-- Data supplied follows --
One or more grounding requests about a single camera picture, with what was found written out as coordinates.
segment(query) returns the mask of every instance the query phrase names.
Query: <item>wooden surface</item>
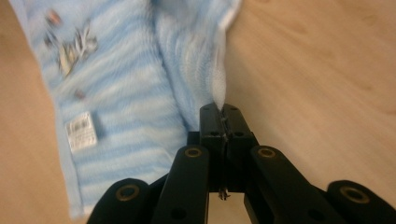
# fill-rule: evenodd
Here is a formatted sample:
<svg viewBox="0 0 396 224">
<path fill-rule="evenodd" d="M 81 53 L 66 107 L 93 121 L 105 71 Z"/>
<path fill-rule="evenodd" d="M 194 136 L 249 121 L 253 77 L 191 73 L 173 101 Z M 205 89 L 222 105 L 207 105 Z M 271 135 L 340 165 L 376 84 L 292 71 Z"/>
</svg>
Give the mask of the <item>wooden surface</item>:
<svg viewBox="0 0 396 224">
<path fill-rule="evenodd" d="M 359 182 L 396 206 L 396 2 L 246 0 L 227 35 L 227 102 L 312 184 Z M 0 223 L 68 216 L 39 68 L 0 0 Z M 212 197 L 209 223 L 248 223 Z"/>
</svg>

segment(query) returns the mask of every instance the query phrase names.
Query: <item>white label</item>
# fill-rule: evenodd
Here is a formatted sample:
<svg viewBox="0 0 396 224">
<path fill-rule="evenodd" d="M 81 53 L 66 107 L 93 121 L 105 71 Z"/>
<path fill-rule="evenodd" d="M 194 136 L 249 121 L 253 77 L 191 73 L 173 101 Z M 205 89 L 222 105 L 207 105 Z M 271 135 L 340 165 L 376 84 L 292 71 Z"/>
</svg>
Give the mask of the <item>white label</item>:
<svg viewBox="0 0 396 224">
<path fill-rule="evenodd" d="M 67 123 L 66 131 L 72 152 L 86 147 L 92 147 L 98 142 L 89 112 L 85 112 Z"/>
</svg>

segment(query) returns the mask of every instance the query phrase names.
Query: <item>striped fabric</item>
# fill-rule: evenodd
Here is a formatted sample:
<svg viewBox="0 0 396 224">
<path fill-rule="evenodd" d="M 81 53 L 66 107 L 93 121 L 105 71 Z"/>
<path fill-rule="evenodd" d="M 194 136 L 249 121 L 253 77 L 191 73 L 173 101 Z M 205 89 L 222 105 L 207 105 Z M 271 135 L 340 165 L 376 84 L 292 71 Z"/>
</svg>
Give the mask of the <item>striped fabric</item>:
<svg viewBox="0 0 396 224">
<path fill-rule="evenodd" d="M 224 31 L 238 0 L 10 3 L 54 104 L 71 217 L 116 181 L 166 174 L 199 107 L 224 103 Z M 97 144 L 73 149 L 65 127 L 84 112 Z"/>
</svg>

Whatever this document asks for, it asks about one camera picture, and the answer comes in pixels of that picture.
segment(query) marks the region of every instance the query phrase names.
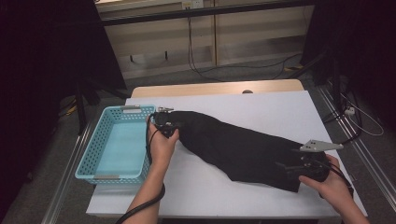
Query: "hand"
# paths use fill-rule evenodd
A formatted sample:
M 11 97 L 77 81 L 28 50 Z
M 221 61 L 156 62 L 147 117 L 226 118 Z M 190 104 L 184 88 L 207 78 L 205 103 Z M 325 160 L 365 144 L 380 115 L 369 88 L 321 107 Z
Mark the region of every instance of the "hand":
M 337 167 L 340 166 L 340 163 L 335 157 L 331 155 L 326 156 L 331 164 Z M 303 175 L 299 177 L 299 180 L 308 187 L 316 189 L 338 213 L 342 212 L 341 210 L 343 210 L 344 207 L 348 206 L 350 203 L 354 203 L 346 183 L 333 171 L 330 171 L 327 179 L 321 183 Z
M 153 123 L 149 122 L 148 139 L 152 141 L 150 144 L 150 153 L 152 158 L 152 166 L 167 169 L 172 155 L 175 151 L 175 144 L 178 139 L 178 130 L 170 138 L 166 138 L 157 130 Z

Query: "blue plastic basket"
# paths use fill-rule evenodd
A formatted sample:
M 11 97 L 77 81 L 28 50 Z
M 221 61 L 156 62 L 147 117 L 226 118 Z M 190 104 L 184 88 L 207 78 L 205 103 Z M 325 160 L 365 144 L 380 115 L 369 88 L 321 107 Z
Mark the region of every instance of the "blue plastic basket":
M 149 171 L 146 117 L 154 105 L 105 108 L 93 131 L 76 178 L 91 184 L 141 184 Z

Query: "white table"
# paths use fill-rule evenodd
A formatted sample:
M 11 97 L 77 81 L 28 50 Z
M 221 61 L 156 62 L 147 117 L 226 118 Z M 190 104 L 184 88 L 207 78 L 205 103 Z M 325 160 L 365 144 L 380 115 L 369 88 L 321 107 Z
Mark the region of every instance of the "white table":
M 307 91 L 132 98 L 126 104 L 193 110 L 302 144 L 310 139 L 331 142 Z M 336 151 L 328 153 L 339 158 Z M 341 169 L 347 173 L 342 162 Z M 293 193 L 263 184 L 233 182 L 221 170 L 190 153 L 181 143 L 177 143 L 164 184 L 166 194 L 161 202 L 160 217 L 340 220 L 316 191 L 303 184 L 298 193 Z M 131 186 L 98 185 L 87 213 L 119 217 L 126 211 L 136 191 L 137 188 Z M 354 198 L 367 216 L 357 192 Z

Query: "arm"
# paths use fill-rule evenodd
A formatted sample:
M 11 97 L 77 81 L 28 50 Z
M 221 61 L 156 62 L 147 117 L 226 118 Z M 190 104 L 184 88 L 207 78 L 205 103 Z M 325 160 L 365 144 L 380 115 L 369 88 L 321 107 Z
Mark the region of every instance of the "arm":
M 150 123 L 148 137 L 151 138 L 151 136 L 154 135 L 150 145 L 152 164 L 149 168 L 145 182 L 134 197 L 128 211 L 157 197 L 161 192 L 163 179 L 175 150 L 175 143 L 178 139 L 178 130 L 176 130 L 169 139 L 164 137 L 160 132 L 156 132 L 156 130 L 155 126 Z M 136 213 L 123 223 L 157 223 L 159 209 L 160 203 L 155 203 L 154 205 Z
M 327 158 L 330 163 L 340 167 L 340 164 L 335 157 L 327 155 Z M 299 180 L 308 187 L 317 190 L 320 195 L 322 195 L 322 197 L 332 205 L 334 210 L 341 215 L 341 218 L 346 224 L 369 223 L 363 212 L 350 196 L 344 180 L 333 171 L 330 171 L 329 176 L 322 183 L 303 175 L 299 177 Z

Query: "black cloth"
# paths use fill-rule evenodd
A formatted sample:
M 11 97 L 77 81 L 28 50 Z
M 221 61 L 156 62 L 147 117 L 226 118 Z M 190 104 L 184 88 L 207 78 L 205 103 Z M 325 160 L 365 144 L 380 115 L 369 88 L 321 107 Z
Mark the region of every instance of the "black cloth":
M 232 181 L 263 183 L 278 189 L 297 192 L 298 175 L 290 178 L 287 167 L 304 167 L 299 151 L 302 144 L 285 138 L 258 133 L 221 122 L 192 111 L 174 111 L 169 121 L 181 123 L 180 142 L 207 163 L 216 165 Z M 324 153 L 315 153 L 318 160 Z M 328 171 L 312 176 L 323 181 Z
-- Data supplied concluded --
Look through the records and copy down every line that holds "about".

One or more grounding requests about a single camera picture, with what was found written out as coordinates.
Whatever this document asks for, it asks about one camera picture, and the answer comes in pixels of that picture.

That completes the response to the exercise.